→ **Activity**: Give back the full listing, character for character, with no pictures.
::::
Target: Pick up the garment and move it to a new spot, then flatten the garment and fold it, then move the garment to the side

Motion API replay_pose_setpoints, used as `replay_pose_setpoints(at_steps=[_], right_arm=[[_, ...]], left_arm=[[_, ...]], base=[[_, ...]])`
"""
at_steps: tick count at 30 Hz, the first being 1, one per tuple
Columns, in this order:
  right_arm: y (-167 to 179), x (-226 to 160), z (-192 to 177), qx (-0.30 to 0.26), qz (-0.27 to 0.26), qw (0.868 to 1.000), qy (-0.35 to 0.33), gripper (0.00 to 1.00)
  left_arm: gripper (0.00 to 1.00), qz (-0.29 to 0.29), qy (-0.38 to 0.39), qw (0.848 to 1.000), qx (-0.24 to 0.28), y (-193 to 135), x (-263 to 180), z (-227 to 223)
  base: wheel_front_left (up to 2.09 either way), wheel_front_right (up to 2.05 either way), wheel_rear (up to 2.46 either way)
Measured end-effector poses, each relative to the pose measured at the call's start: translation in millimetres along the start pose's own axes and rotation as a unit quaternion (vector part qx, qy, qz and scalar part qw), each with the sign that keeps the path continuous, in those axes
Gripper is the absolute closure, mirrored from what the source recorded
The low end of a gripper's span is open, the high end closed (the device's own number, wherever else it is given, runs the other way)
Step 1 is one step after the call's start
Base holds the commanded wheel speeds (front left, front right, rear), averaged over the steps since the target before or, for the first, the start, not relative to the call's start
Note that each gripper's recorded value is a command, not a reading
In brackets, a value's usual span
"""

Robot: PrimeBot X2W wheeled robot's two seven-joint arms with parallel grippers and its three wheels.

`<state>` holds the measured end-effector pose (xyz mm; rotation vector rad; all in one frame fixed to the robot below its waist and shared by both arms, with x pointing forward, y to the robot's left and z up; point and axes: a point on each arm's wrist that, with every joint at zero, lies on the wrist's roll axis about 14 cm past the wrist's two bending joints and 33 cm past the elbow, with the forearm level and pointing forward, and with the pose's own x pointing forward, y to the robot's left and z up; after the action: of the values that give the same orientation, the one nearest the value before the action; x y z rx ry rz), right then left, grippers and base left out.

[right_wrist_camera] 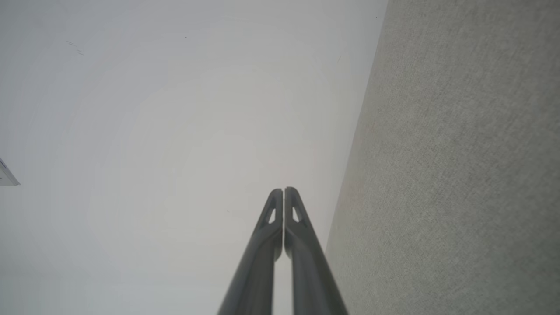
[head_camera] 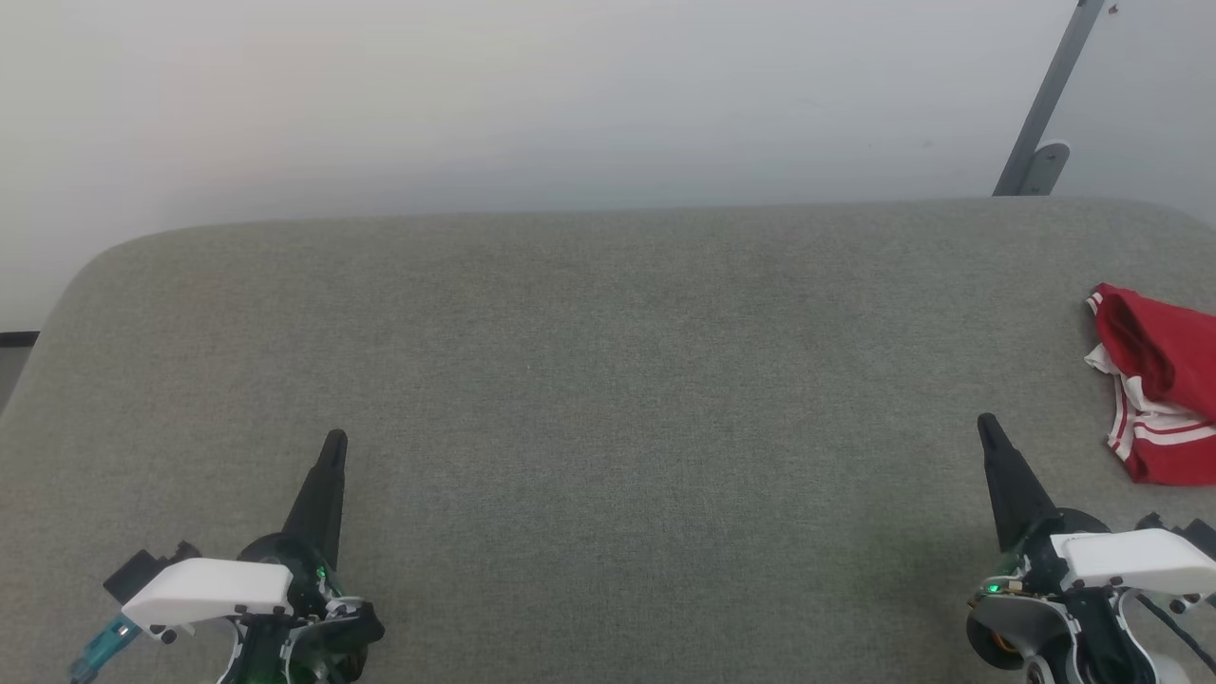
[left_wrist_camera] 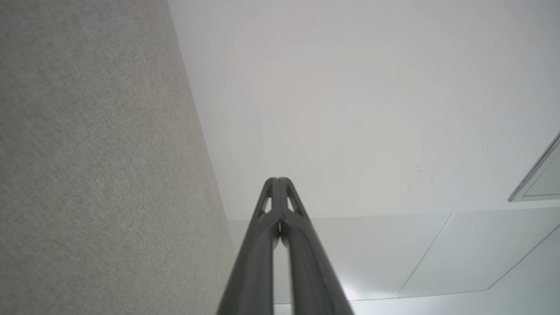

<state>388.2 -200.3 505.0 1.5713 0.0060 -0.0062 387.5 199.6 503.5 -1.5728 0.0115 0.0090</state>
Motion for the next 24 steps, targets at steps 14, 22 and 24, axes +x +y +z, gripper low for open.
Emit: replay_pose_setpoints(at_steps=[14,22,24], right_arm=[[0.0,0.0,-0.1,0.0,0.0,1.0,0.0,1.0],[0.0,0.0,0.0,0.0,0.0,1.0,0.0,1.0],[0.0,0.0,-0.1,0.0,0.0,1.0,0.0,1.0]], left_arm=[[1.0,0.0,0.0,1.0,0.0,0.0,0.0,0.0],[1.0,0.0,0.0,1.0,0.0,0.0,0.0,0.0],[1.0,0.0,0.0,1.0,0.0,0.0,0.0,0.0]], base=[[0.0,0.0,0.0],[0.0,0.0,0.0],[0.0,0.0,0.0]])
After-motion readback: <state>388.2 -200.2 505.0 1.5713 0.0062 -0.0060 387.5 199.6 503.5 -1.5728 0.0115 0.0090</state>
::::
→ **Result for this exercise**:
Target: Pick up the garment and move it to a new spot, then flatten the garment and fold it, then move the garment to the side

Motion API replay_pose_setpoints, used as `replay_pose_setpoints(at_steps=[_], right_arm=[[_, ...]], left_arm=[[_, ...]], base=[[_, ...]])`
"""
at_steps: tick count at 30 Hz, the first being 1, one per tuple
Columns, in this order:
  right_arm: y (-167 to 179), x (-226 to 160), z (-192 to 177), qx (-0.30 to 0.26), qz (-0.27 to 0.26), qw (0.868 to 1.000), qy (-0.35 to 0.33), gripper (0.00 to 1.00)
  left_arm: gripper (0.00 to 1.00), qz (-0.29 to 0.29), qy (-0.38 to 0.39), qw (0.848 to 1.000), qx (-0.24 to 0.28), y (-193 to 135), x (-263 to 180), z (-227 to 223)
  base: wheel_front_left (up to 2.09 either way), wheel_front_right (up to 2.05 either way), wheel_rear (up to 2.46 either way)
Measured end-effector poses, each relative to the pose measured at the call's start: translation in millimetres along the start pose's own axes and rotation as a unit quaternion (vector part qx, qy, qz and scalar part qw), each with the sign that keeps the path continuous, in those axes
Gripper is the absolute closure, mirrored from what the source recorded
The low end of a gripper's span is open, the high end closed (the device's own number, wherever else it is given, runs the other way)
Step 1 is one step after the call's start
Base holds the commanded wheel speeds (front left, front right, rear), averaged over the steps since the target before or, for the first, the start, not relative to the call's start
Note that each gripper's recorded value is a command, not a reading
In brackets, a value's usual span
"""

Robot: PrimeBot X2W wheeled robot's two seven-joint arms with parallel grippers and its three wheels.

`<state>` holds the measured end-effector pose (xyz mm; rotation vector rad; all in one frame fixed to the robot below its waist and shared by both arms, with x pointing forward, y to the robot's left and z up; point and axes: a point on each arm's wrist that, with every joint at zero, lies on the wrist's roll axis about 14 cm past the wrist's two bending joints and 33 cm past the elbow, with the forearm level and pointing forward, and with the pose's own x pointing forward, y to the robot's left and z up; after the action: of the values that give the same orientation, the one nearest the value before the action; x y z rx ry rz), right then left, grippers and base left out.

[right_wrist_camera] 
[head_camera] 
[left_wrist_camera] 

<state>388.2 -200.3 505.0 1.5713 0.0060 -0.0062 387.5 199.6 503.5 -1.5728 0.0115 0.0090</state>
Motion for the next 24 steps, targets at steps 14, 22 and 24, axes +x +y +z, gripper low for open.
Emit: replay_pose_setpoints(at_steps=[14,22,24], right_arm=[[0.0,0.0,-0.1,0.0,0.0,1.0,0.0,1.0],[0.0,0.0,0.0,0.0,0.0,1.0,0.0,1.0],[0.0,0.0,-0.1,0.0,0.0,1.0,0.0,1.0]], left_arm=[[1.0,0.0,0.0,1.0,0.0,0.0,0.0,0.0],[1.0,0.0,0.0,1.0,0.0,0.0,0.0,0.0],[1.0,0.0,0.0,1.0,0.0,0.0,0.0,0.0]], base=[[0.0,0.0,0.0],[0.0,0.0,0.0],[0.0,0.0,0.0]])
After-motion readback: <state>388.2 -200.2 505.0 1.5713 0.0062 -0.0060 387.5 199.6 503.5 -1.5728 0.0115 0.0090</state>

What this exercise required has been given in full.